EXERCISE PROMPT:
Retype exactly the lines of the listing below from the one with "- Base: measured" through the last, both included, and leave every picture out.

_ _ _ _ _

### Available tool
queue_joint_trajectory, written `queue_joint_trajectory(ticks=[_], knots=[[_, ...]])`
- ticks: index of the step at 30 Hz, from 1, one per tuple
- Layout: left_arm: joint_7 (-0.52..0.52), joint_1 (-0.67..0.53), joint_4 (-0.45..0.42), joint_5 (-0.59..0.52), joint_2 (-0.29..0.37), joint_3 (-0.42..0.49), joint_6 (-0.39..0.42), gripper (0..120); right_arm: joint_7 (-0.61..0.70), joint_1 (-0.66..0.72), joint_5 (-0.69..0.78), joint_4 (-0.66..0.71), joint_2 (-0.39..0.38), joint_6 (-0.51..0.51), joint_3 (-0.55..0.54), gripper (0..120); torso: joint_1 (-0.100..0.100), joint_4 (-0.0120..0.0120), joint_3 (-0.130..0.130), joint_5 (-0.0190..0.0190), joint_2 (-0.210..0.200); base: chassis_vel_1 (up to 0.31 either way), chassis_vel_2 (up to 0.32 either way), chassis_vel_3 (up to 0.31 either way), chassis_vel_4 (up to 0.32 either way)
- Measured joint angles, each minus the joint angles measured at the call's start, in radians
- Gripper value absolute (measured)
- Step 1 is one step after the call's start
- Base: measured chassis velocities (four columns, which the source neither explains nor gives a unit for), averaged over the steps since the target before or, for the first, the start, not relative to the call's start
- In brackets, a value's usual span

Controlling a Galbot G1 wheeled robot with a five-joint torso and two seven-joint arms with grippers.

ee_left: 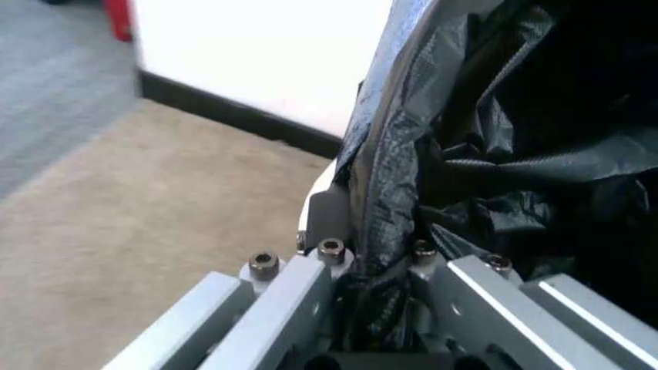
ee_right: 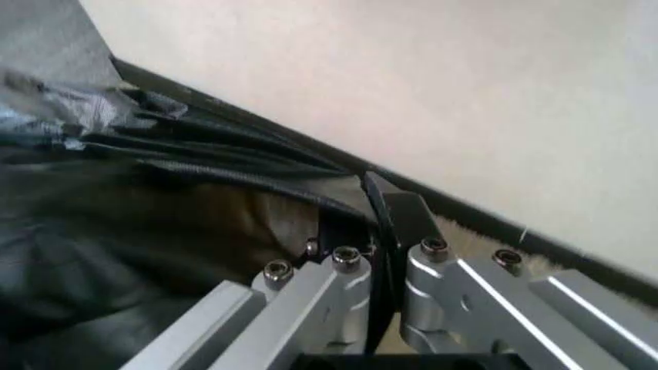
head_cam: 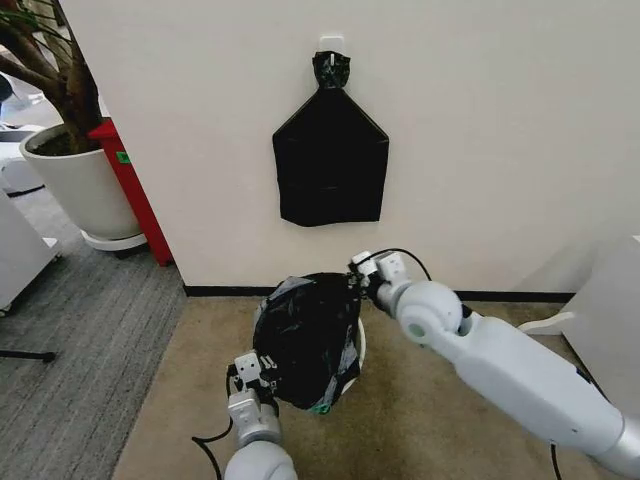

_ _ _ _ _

SOLUTION FOR THIS PROBLEM:
- Base: measured chassis velocities (four columns, which the source neither explains nor gives a unit for), averaged over the steps since the target before or, for the first, the start, not relative to the call's start
- In brackets, a value's usual span

Controlling a Galbot G1 wheeled robot with a five-joint torso and two seven-joint arms with grippers.

ee_left: 
ee_right: 
head_cam: 

This exercise is done.